Patty Corcoran G'88, assistant dean for student affairs in the College of Arts and Sciences, has been another key advocate and friend for the Columbus students. A counselor by training, Corcoran has worked on campus for 24 years and has an unshakable devotion to the University and the urban partnership.

“I have a special place in my heart for this program,” she says. “It's easy to be a cheerleader for a program that gives us these phenomenal students. They're really engaged, willing to be leaders on campus. They are a delight to work with. It's very rewarding for all of us, professionally and personally.”

The Urban Partnership Program also receives kudos outside the University. In the fall of 2003, it was awarded Outstanding High School-College Partnership Award from the New England Board of Higher Education. It's garnered wide media attention, including front page coverage in The New York Times. Beyond Columbus, that level of visibility has given UVM the sort of traction it has never had with student recruitment throughout New York City and other urban areas. “We've made amazing inroads,” says Gale of UVM's Admissions Office.

But perhaps no one can appreciate the program as much as those on campus, such as Corcoran, who grappled with the shantytowns on the University Green, the occupation of the President's Office in April 1991, and other moments in UVM's long struggle to build diversity.

“This is one of the things I am most proud of. Having been here during the sit-ins and student protests and ending up here,” she opens her arms to indicate the great students the partnership has brought the campus. “I feel like this institution is evolving in terms of diversity. We are finally delivering on the promise.”

The Only Way
And now it's the Columbus/UVM grads time to deliver on their own promise. The University of Vermont has suited Leniece Flowers in many ways, and she has embraced education as an avenue to a better life, not just for herself, but also for others less fortunate than herself. “I want to lift as I climb,” she says. “I think about my high school experience and how things should have been different. Only a small proportion of kids got to college. There should have been more.” She remembers that there were often military recruiters on her high school campus, but rarely did college reps come. “That tells you something about priorities.”

Bernard, who has gotten to know Flowers well over the past four years, isn't surprised by her passion for education and equality. “She has a huge sense of service,” says Bernard. “She's always aware of her community and will always remember the people left behind. That's so rare in the world now. For all her gifts, it's not easy to be a young black woman.”

Even on the day before graduation, Flowers doesn't rest on her considerable laurels. She has been patiently responding to requests for interviews and photographs (that day the local newspaper ran her photograph on the front page) and is looking forward to joining “Teach for America,” where she'll work this summer before she begins graduate school. When asked about a vacation, Flowers says she doesn't anticipate taking any breaks until she gets her doctorate. Her career goal is to reform the New York City public school system. That's going to take some preparation.

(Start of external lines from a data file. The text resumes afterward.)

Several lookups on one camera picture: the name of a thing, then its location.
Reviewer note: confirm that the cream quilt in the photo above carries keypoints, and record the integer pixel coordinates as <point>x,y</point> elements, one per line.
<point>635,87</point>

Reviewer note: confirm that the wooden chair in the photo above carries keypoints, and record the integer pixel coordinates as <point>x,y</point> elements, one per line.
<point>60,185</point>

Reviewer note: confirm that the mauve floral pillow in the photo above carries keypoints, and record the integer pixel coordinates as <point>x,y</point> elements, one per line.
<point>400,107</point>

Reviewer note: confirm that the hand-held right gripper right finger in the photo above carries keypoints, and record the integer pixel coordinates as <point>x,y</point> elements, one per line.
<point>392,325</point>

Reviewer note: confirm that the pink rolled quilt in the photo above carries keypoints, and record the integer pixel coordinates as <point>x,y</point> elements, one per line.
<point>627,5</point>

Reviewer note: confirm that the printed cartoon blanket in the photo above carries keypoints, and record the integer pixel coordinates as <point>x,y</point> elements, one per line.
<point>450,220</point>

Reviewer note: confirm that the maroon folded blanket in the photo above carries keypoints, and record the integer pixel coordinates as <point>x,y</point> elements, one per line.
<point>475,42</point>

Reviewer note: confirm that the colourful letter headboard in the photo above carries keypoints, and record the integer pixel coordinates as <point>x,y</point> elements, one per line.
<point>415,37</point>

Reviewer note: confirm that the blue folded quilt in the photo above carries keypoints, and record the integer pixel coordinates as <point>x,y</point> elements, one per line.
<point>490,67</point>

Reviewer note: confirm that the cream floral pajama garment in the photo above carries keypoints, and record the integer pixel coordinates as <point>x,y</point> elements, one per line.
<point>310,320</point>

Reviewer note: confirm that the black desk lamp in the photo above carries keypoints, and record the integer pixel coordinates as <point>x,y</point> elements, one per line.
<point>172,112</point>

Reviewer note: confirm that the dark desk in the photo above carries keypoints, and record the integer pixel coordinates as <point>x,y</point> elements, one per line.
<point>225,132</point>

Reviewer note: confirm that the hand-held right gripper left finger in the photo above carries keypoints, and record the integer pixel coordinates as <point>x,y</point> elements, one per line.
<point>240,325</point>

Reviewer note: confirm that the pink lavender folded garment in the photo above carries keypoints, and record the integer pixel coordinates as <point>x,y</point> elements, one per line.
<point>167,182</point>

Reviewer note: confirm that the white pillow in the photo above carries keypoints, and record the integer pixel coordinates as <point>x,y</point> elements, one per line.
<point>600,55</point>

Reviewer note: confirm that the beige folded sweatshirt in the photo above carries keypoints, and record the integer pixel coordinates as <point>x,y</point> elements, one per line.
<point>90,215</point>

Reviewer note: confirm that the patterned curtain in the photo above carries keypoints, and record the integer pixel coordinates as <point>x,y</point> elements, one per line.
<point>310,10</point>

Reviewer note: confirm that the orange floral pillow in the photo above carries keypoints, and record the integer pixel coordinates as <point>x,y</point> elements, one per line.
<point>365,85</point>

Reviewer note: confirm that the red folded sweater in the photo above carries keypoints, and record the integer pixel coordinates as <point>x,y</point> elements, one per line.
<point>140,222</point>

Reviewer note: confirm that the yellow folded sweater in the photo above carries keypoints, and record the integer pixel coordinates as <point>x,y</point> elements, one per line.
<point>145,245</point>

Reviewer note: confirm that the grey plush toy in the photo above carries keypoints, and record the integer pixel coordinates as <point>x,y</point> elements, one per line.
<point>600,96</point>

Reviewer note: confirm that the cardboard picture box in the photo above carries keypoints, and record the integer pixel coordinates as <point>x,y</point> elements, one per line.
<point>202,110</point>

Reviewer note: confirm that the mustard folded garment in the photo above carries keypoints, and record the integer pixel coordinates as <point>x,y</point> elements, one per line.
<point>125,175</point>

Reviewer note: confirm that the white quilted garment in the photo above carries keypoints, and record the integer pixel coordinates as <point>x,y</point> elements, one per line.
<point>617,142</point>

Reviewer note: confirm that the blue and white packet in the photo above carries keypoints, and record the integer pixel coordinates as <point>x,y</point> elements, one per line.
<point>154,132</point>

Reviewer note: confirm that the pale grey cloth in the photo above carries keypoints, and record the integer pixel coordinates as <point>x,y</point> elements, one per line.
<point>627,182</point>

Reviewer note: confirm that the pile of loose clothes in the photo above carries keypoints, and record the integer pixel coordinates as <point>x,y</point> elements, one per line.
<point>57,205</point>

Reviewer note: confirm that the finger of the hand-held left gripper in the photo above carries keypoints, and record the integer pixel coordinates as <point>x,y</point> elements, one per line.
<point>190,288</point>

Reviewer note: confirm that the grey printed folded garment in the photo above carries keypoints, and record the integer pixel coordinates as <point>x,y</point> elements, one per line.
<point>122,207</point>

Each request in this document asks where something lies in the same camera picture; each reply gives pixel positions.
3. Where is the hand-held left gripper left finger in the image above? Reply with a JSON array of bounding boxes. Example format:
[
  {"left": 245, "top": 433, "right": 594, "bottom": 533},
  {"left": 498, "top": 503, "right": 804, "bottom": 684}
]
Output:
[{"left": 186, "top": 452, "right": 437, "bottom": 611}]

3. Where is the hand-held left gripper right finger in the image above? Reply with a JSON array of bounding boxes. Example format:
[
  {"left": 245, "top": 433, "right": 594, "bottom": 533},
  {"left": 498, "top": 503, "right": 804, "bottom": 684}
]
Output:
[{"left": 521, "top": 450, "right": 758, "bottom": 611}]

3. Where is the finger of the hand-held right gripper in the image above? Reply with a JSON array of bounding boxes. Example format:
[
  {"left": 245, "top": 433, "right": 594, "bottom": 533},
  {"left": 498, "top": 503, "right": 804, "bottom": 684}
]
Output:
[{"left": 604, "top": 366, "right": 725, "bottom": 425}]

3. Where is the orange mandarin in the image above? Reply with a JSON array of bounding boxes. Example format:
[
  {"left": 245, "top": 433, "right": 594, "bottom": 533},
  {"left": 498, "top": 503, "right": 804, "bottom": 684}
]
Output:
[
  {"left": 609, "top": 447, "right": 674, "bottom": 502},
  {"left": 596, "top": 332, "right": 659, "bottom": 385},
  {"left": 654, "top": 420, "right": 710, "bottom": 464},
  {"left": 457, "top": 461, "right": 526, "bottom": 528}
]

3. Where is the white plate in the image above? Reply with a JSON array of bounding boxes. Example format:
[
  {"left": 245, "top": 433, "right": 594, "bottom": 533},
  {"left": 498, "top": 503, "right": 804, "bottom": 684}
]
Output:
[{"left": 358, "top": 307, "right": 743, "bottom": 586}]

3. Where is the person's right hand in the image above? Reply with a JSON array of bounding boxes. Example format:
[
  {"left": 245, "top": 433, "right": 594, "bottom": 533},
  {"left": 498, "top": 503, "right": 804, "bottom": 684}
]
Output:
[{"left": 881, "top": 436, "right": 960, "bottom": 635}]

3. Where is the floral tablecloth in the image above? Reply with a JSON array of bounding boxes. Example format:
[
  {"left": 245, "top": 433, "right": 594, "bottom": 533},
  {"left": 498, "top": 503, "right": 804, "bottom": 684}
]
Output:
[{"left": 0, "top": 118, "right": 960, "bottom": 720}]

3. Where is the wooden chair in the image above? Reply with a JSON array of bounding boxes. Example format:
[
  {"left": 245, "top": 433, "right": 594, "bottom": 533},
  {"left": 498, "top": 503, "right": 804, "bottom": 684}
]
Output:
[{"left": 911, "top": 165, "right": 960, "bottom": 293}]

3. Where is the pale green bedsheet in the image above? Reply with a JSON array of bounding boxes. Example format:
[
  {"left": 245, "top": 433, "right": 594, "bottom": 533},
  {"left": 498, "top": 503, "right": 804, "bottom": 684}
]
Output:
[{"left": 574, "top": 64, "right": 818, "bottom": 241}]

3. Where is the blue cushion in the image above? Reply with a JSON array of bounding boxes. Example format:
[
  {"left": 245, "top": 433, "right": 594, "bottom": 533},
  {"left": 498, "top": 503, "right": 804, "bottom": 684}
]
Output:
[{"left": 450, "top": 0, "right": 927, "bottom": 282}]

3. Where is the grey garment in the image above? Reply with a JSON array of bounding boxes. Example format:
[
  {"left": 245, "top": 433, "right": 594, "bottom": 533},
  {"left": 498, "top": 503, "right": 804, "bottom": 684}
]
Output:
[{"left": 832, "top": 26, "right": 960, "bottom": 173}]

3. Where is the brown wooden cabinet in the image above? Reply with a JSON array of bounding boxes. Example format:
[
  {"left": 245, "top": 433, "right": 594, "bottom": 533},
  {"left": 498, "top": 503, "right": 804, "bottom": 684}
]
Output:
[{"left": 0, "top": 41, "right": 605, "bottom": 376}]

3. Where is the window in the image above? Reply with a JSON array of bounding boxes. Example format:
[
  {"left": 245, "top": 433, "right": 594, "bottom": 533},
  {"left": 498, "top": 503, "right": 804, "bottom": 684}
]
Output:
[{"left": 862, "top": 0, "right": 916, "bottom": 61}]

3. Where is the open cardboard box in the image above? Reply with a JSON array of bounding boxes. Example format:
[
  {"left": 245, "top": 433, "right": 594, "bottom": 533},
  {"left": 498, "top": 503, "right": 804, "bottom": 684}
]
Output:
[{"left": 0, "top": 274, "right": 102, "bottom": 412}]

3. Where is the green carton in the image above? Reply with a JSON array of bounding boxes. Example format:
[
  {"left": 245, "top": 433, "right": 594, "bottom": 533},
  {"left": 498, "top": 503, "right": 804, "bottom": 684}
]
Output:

Bernard, for one, has confidence that Flowers will do whatever she sets her mind to. “I have no doubt she'll have a public stage,” she says. “She has great ideas about education - a sense of herself and her role within the system. She wants to and can impact things on a national level. My prediction: She'll be Secretary of Education in 30 years.”

“Education is power,” Flowers says. “It's the only way for me. The only way I won't be denied opportunities.”